Healing After Trauma

Written by Allison Grossberg, WLLC 2015-2016

In the article entitled, “No Time to Grieve: Losing My Life’s Love and Regaining My Own Strength” author Maria Brann discussed how miscarriages are talked about and dealt with by doctors, patients, and society in general. She begins by explaining that,

“Unfortunately, some health care providers often do not know how to communicate with patients who are experiencing loss or other traumatic events (Gillotti, Thompson, & McNeilis, 2002).”

Dealing with any type of emotional trauma is difficult, and some individuals may be more skilled in helping a patient to cope with their pain and loss. However, I also think it’s really important, as Brann also highlights that the patient take an active role in communicating their needs and assisting their health care providers to give them the individualized care that they need.

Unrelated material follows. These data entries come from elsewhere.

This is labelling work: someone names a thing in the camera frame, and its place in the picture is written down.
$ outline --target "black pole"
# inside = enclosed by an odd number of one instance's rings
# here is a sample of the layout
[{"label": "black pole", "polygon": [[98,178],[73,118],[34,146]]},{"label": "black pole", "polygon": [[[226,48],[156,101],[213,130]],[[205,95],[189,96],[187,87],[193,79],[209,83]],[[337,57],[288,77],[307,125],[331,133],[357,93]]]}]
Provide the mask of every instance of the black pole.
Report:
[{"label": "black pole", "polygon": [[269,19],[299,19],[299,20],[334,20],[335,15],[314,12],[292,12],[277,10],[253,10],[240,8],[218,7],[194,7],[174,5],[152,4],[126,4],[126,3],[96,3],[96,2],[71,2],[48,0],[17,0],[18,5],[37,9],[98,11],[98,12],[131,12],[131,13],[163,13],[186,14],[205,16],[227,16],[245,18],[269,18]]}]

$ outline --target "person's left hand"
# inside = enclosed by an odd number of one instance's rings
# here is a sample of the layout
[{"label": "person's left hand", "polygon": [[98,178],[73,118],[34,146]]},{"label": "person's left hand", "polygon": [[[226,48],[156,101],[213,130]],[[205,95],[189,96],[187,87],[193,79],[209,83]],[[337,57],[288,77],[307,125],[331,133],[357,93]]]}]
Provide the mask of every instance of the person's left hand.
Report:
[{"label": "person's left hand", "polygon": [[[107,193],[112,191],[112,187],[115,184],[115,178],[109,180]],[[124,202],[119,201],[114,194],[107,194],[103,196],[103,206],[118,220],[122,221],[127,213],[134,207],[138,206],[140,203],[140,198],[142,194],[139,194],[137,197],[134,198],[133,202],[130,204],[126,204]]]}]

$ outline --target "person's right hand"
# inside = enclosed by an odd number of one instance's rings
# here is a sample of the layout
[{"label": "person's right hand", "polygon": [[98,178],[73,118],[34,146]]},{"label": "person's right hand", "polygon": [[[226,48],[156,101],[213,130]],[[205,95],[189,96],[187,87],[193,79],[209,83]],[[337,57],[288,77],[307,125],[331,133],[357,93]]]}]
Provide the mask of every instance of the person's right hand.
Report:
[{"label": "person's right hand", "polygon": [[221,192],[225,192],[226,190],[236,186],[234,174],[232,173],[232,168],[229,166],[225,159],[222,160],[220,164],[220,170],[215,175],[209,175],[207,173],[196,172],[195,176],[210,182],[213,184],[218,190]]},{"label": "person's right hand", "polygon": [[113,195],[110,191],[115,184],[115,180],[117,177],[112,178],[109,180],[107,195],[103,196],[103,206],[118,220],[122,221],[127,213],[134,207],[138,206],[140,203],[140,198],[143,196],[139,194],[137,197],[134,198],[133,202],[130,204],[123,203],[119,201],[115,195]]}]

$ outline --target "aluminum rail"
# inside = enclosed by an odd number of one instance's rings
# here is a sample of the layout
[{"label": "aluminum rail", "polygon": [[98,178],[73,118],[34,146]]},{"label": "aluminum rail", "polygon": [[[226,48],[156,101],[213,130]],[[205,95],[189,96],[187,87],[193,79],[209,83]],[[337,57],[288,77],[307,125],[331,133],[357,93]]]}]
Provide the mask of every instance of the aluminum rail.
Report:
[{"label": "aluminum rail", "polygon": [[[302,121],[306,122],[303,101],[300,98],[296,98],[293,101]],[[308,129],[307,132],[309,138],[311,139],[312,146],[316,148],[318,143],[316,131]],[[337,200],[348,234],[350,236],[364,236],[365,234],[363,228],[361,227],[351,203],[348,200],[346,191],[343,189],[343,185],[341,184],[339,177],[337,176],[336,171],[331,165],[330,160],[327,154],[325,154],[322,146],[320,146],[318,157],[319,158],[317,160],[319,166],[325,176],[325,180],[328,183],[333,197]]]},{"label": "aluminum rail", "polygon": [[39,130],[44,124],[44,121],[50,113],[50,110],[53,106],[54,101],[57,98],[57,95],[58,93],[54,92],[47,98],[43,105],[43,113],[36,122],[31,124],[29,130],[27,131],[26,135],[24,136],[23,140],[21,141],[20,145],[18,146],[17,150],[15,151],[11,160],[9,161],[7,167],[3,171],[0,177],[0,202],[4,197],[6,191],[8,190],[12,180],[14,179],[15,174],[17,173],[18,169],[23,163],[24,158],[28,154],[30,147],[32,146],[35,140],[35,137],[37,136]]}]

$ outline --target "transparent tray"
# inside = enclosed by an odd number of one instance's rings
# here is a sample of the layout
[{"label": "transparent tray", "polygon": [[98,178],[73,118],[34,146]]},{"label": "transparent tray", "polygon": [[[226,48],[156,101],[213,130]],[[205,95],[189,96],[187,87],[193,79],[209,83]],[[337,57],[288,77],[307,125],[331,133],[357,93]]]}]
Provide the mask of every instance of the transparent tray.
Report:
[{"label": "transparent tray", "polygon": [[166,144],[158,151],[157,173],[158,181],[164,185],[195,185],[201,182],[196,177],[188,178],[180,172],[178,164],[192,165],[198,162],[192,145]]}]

Brann further emphasizes this idea by explaining that both,

“Health care providers and patients share responsibility for communicating effectively with one another, which is paramount, and exceptionally difficult, when coping during traumatic events.”

Once the patient caretaker relationships are developed to a point where the patient feels that they are being cared for in an appropriate manner, then the second step is to be able to freely grieve the loss of a child at home, and within society. However, Brann points out that, “the overwhelming silence society has placed on this topic…keeps many individuals from knowing, understanding, sharing, and being comforted during such a tragic event.”

It is clear then, that as a society we need to take on a similar responsibility to that of many health care providers, to more effectively assist those dealing with trauma to grieve and heal in appropriate and healthy ways. After all, “as noted by Ross and Geist (1997), “a loss, no matter when it occurs, deserves to be acknowledged” (p. 181),” not just by the woman whose loss it is, but by all.